= Millhaven Fibres =

The Millhaven Fibres Plant opened September 28, 1955 as the third polyester plant in the world. It was originally built to manufacture a new type of synthetic yarn called Terylene, which is known as Dacron in the United States. Terylene polyester fibre was invented in England in 1940 and had wide application in the apparel trade and for industrial use. In 1966, Terylene underwent a name change, to Fortrel. This happened in the same year as the plant's name being changed

The plant, at 5275 Bath Road, was built on a 70-acre site near Napanee, in Millhaven, Lennox and Addington County, Ontario, on the north shore of Lake Ontario. The project, in 1954, was initiated by Canadian Industries Limited, a wholly owned Canadian subsidiary of Imperial Chemical Industries (ICI) Limited of Great Britain. Since then, the plant changed ownership several times and underwent a handful of expansions. The site was owned by ICI of Canada Ltd., Canadian Industries Limited, Millhaven Fibres Ltd., Celanese Canada, Hoechst, and KoSa at various points in its 55-year history, before Invista bought the 75-hectare site on Lake Ontario in 2004.

== History ==
In 1954, the plant began operations under ICI of Canada Ltd, abbreviated as CIL. In 1964, the plant began producing nylon. In 1967, the DI & staple lines were started. In 1968, a tire yarn plant was introduced. Millhaven also invented the polyester tire in this year, which was the fusion of polyester with rubber.
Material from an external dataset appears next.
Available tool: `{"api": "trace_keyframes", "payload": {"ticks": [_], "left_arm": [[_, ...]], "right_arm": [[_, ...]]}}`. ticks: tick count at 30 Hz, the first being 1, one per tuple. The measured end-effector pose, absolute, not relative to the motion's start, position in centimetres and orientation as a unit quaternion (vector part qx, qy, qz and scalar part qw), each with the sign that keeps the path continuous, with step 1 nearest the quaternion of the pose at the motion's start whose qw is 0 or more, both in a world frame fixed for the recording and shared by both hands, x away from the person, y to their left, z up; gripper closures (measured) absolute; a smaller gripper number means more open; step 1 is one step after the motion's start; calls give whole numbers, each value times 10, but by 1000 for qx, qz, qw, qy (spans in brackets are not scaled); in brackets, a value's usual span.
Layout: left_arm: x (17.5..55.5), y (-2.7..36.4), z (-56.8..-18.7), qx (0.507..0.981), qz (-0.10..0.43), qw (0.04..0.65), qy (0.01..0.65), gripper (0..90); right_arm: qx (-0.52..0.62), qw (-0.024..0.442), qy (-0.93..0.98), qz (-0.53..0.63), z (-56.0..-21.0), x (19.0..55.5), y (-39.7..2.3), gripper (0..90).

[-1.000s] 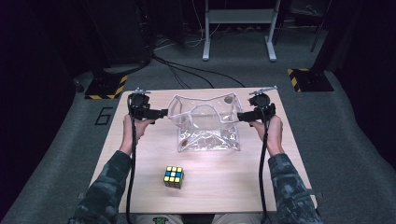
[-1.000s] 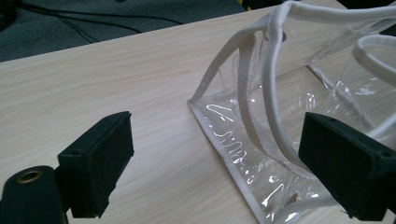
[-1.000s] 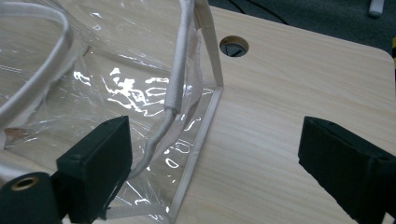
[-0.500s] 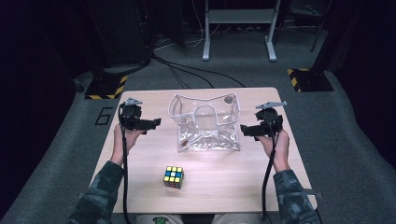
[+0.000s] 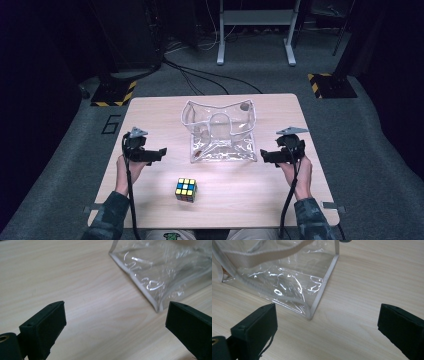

In 1971, the plant was bought by Chemcell & Fiber Industries. The nylon filament line was shut down. In 1972, Chemcell changed name to Celanese Canada. In 1973, 1,500 persons were employed at Millhaven Fibres. In 1976, the second staple (manmade fiber) line was built, and the third was built in 1983. In 1987, Hoechst bought Celanese and became a majority shareholder of Celanese Canada. In 1989, the textured yarn line was shut down. In 1992, HDI (heavy denier industrial) was shut down. In 1996, a PET resins line was built for the production of polyester packaging resins. PET is used to manufacture shatter-resistant plastic bottles for water, soft drinks and medicinal and cleaning products. In 2009, the 100 people employed at the plant were laid off.

In 2013, explosives were used to destroy the factory during a controlled demolition.